Reputation: 59

line-by-line comparison only returns every second line

so I'm trying to write a script that compares each line of one file with its corresponding line of file 2 (line 1 of file 1 with line 1 of file 2, etc), change the content of file 1 in a specific way, and then return this line. The code I compiled so far goes like this:

#!/usr/bin/perl
# alleles.pl
use strict; use warnings;
use List::MoreUtils qw(uniq);

open my $AL, '<', shift or die $!;
open my $HMP, '<', shift or die $!;

<$AL>; # skip header
print scalar <$HMP>; # print header

while (<$AL>, <$HMP>) {
  my @HMP_columns = split (/\t/, <$HMP>);
  my @AL_columns = split (/\t/, <$AL>);
  shift @AL_columns for 0..4;
  my @uniq_AL_columns = uniq(@AL_columns); # only keep unique values in new array
  for (my $i = 11; $i < scalar(@HMP_columns); $i++) { # for every column (starting from column 12)
    if ($HMP_columns[$i] == "1") {$HMP_columns[$i] = $uniq_AL_columns[0]}
    elsif ($HMP_columns[$i] == "2") {$HMP_columns[$i] = $uniq_AL_columns[1]}
    elsif ($HMP_columns[$i] == "3") {$HMP_columns[$i] = $uniq_AL_columns[2]}
    elsif ($HMP_columns[$i] == "4") {$HMP_columns[$i] = $uniq_AL_columns[3]}
    elsif ($HMP_columns[$i] == "5") {$HMP_columns[$i] = $uniq_AL_columns[4]}
    elsif ($HMP_columns[$i] == "6") {$HMP_columns[$i] = $uniq_AL_columns[5]}
    elsif ($HMP_columns[$i] == "7") {$HMP_columns[$i] = $uniq_AL_columns[6]}
    elsif ($HMP_columns[$i] == "8") {$HMP_columns[$i] = $uniq_AL_columns[7]}
    elsif ($HMP_columns[$i] == "9") {$HMP_columns[$i] = $uniq_AL_columns[8]}
  } 
  my $joined_HMP = join ("\t", @HMP_columns); # get back to tab separated lines
  print "$joined_HMP\n";
}

the formatting of the lines works the way I want it to work, however, the script only seems to work on every 2nd line of the inputs, or at least only return every 2nd line.
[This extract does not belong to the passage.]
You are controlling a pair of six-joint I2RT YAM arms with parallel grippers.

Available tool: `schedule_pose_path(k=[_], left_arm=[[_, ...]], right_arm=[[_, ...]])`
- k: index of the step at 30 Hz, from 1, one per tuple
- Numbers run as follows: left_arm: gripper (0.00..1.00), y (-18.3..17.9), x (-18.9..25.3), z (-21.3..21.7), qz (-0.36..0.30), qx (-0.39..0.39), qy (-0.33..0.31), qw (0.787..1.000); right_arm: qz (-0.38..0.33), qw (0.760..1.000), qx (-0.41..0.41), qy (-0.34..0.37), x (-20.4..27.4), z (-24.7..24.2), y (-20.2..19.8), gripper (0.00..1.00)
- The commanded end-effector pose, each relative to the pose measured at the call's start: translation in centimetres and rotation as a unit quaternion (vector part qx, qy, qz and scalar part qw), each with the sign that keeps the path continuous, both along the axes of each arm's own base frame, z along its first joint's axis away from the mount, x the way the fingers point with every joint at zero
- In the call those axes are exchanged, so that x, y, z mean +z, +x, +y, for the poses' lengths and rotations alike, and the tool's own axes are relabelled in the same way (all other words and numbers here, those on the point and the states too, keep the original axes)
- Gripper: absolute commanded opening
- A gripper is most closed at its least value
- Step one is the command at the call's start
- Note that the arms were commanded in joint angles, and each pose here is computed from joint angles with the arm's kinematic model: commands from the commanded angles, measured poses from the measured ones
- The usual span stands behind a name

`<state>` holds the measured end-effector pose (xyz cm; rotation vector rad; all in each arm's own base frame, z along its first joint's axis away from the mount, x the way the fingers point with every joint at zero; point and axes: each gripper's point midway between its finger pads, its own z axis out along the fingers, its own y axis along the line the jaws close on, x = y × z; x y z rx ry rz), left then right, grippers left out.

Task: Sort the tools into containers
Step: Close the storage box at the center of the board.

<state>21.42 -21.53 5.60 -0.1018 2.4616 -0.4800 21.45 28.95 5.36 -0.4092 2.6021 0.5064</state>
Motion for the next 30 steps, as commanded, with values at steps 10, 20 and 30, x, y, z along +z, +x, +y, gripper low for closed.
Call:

I tried to initiate the while loop in many different ways and tried a lot of other things like initiating the arrays outside of the while loop, but nothing works. can anybody tell me where I am going wrong in the script? (by the way I know that the style is not pretty, so if any of you have some advise on how to make this script more compact, please feel free to do so! I wanna learn after all.)

Upvotes: 0

Answers (3)

i alarmed alien

Reputation: 9530

A few quick tips:

Whenever you have lines of very similar repeated code, it's a sign there may be a more economical way to do things. For example, this code:

for (my $i = 11; $i < scalar(@HMP_columns); $i++) { # for every column (starting from column 12)
    if ($HMP_columns[$i] == "1") {$HMP_columns[$i] = $uniq_AL_columns[0]}
    elsif ($HMP_columns[$i] == "2") {$HMP_columns[$i] = $uniq_AL_columns[1]}
    elsif ($HMP_columns[$i] == "3") {$HMP_columns[$i] = $uniq_AL_columns[2]}
    elsif ($HMP_columns[$i] == "4") {$HMP_columns[$i] = $uniq_AL_columns[3]}
    elsif ($HMP_columns[$i] == "5") {$HMP_columns[$i] = $uniq_AL_columns[4]}
    elsif ($HMP_columns[$i] == "6") {$HMP_columns[$i] = $uniq_AL_columns[5]}
    elsif ($HMP_columns[$i] == "7") {$HMP_columns[$i] = $uniq_AL_columns[6]}
    elsif ($HMP_columns[$i] == "8") {$HMP_columns[$i] = $uniq_AL_columns[7]}
    elsif ($HMP_columns[$i] == "9") {$HMP_columns[$i] = $uniq_AL_columns[8]}
}

could be refactored - the new value of $HMP_columns[$i] is $uniq_AL_columns[ $HMP_columns[$i-1] ], so the whole block could be rewritten as

for (my $i = 11; $i < scalar(@HMP_columns); $i++) {
    $HMP_columns[$i] = $uniq_AL_columns[$HMP_columns[$i-1]];
}

If you're dealing with arrays, the splice function is extremely handy for doing all sorts of manipulations -- remove elements from an array, replace them with other elements, and so on. shift @AL_columns for 0..4 can be written as splice(@AL_columns, 0, 5); (i.e. remove 5 elements from @AL_columns starting at element 0).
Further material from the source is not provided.